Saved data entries

════════════════════

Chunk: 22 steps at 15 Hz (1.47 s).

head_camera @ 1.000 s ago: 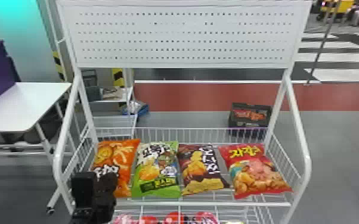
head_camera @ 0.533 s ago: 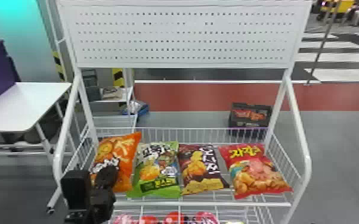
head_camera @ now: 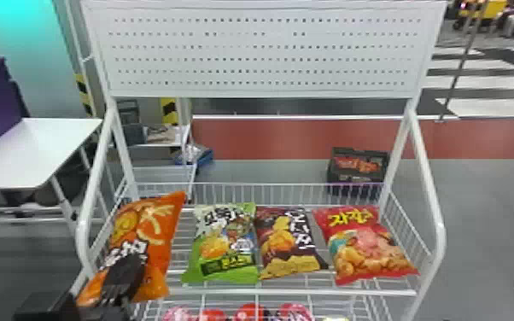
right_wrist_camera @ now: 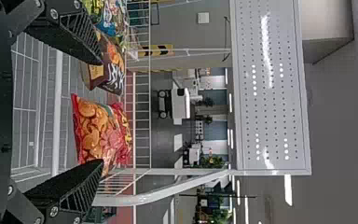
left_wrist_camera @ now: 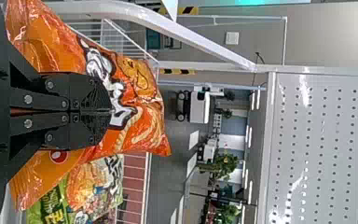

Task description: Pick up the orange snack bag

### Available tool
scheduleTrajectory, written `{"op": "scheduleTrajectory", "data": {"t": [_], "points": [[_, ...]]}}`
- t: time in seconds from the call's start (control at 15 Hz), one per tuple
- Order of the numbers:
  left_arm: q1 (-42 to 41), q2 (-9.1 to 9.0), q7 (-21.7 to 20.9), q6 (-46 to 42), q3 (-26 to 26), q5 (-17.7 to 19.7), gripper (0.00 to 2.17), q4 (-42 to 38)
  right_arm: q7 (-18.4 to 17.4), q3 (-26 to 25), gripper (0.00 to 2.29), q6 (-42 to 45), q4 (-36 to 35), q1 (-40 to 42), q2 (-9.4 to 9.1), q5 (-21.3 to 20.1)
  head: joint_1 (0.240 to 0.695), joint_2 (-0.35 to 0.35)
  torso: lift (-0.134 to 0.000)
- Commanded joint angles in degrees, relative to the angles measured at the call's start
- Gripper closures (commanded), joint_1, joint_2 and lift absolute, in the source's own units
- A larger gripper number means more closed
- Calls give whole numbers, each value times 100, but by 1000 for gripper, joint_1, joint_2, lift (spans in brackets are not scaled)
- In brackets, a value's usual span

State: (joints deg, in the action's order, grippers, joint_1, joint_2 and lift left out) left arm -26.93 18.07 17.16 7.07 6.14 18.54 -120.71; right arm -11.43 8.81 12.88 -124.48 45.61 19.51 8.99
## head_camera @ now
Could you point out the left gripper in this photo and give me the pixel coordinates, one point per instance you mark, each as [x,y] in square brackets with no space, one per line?
[124,273]

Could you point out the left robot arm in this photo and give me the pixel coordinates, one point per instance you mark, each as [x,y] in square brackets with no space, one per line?
[98,313]

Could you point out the orange snack packet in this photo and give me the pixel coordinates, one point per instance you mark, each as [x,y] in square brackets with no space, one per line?
[154,228]

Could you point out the red noodle cup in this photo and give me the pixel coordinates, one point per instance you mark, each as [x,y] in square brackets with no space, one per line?
[212,315]
[250,313]
[295,313]
[178,314]

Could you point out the green snack packet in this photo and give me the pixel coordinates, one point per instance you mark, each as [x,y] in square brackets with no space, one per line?
[223,251]

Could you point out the white side table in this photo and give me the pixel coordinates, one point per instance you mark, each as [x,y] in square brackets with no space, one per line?
[28,150]

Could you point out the dark red snack packet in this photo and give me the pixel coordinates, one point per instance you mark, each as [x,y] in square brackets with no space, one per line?
[284,244]

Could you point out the black cardboard box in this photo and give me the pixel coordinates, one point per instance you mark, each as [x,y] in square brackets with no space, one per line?
[358,168]

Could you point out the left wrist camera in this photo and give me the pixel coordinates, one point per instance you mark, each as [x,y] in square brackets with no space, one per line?
[44,307]

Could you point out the yellow black striped post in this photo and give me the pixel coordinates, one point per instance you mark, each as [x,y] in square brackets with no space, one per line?
[169,111]
[84,94]

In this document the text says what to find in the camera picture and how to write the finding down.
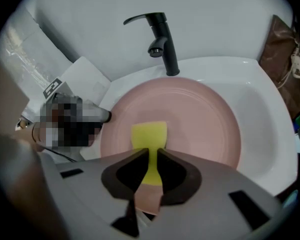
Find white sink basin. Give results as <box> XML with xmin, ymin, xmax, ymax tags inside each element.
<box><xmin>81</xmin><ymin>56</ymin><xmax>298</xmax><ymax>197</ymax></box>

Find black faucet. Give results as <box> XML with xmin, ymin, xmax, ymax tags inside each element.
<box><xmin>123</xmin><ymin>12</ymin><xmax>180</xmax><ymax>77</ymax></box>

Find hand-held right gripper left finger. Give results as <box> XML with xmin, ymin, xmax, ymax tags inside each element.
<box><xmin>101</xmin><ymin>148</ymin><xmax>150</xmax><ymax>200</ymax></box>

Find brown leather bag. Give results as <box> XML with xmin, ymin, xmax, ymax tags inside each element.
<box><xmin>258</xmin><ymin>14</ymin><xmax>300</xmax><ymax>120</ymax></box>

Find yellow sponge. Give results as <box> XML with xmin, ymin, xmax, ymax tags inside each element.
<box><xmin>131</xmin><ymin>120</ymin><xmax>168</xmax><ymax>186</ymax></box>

════════════════════

WORK ITEM: Set the preceding data down again word for word, omitting images.

RESPONSE:
Chunk: 22 steps at 15 Hz (1.47 s).

head_camera @ 1.000 s ago: 
head_camera @ 0.533 s ago: 
head_camera @ now: 
right_wrist_camera @ now: 
left_wrist_camera @ now: 

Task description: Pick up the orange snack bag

### Available tool
scheduleTrajectory, written `{"op": "scheduleTrajectory", "data": {"t": [_], "points": [[_, ...]]}}`
- t: time in seconds from the call's start (control at 15 Hz), one per tuple
- Order of the numbers:
  left_arm: q1 (-42 to 41), q2 (-9.1 to 9.0), q7 (-21.7 to 20.9), q6 (-46 to 42), q3 (-26 to 26), q5 (-17.7 to 19.7), gripper (0.00 to 2.17), q4 (-42 to 38)
  right_arm: q7 (-18.4 to 17.4), q3 (-26 to 25), gripper (0.00 to 2.29), q6 (-42 to 45), q4 (-36 to 35), q1 (-40 to 42), q2 (-9.4 to 9.1), q5 (-21.3 to 20.1)
  head: joint_1 (0.240 to 0.695), joint_2 (-0.35 to 0.35)
  torso: lift (-0.134 to 0.000)
- Commanded joint angles in degrees, relative to the angles measured at the call's start
- Gripper closures (commanded), joint_1, joint_2 and lift absolute, in the source's own units
- A larger gripper number means more closed
- Calls give whole numbers, each value times 100, but by 1000 for gripper, joint_1, joint_2, lift (spans in brackets are not scaled)
- In brackets, a value's usual span

State: (joints deg, in the action's order, grippers, joint_1, joint_2 and lift left out) left arm -26.93 18.07 17.16 7.07 6.14 18.54 -120.71; right arm -11.43 8.81 12.88 -124.48 45.61 19.51 8.99
## head_camera @ now
Could you point out the left gripper in this photo and give me the pixel coordinates, one point per instance you mark, each as [x,y] in square brackets with no space, one per line?
[124,273]

Could you point out the left robot arm in this photo and give me the pixel coordinates, one point per instance you mark, each as [x,y] in square brackets with no space, one per line?
[98,313]

Could you point out the orange snack packet in this photo and give me the pixel coordinates, one point per instance you mark, each as [x,y] in square brackets with no space, one per line?
[154,228]

Could you point out the red noodle cup in this photo and give me the pixel coordinates, one point per instance you mark, each as [x,y] in square brackets with no space, one per line?
[212,315]
[250,313]
[295,313]
[178,314]

Could you point out the green snack packet in this photo and give me the pixel coordinates, one point per instance you mark, each as [x,y] in square brackets with no space, one per line?
[223,251]

Could you point out the white side table in this photo and give me the pixel coordinates, one point per instance you mark, each as [x,y] in square brackets with no space, one per line?
[28,150]

Could you point out the dark red snack packet in this photo and give me the pixel coordinates, one point per instance you mark, each as [x,y] in square brackets with no space, one per line?
[284,244]

Could you point out the black cardboard box in this photo and give me the pixel coordinates, one point per instance you mark, each as [x,y] in square brackets with no space, one per line?
[358,168]

Could you point out the left wrist camera in this photo and give me the pixel coordinates, one point per instance you mark, each as [x,y] in square brackets with no space, one per line?
[44,307]

Could you point out the yellow black striped post in this photo and give me the pixel coordinates, one point per instance you mark, each as [x,y] in square brackets with no space, one per line?
[169,111]
[84,94]

In this document the text says what to find in the camera picture and how to write the finding down.
Find white sink basin. Give results as <box> XML with xmin, ymin, xmax, ymax tags inside each element.
<box><xmin>81</xmin><ymin>56</ymin><xmax>298</xmax><ymax>197</ymax></box>

Find black faucet. Give results as <box> XML with xmin, ymin, xmax, ymax tags inside each element.
<box><xmin>123</xmin><ymin>12</ymin><xmax>180</xmax><ymax>77</ymax></box>

Find hand-held right gripper left finger. Give results as <box> XML with xmin, ymin, xmax, ymax tags inside each element.
<box><xmin>101</xmin><ymin>148</ymin><xmax>150</xmax><ymax>200</ymax></box>

Find brown leather bag. Give results as <box> XML with xmin, ymin, xmax, ymax tags inside each element.
<box><xmin>258</xmin><ymin>14</ymin><xmax>300</xmax><ymax>120</ymax></box>

Find yellow sponge. Give results as <box> XML with xmin, ymin, xmax, ymax tags inside each element.
<box><xmin>131</xmin><ymin>120</ymin><xmax>168</xmax><ymax>186</ymax></box>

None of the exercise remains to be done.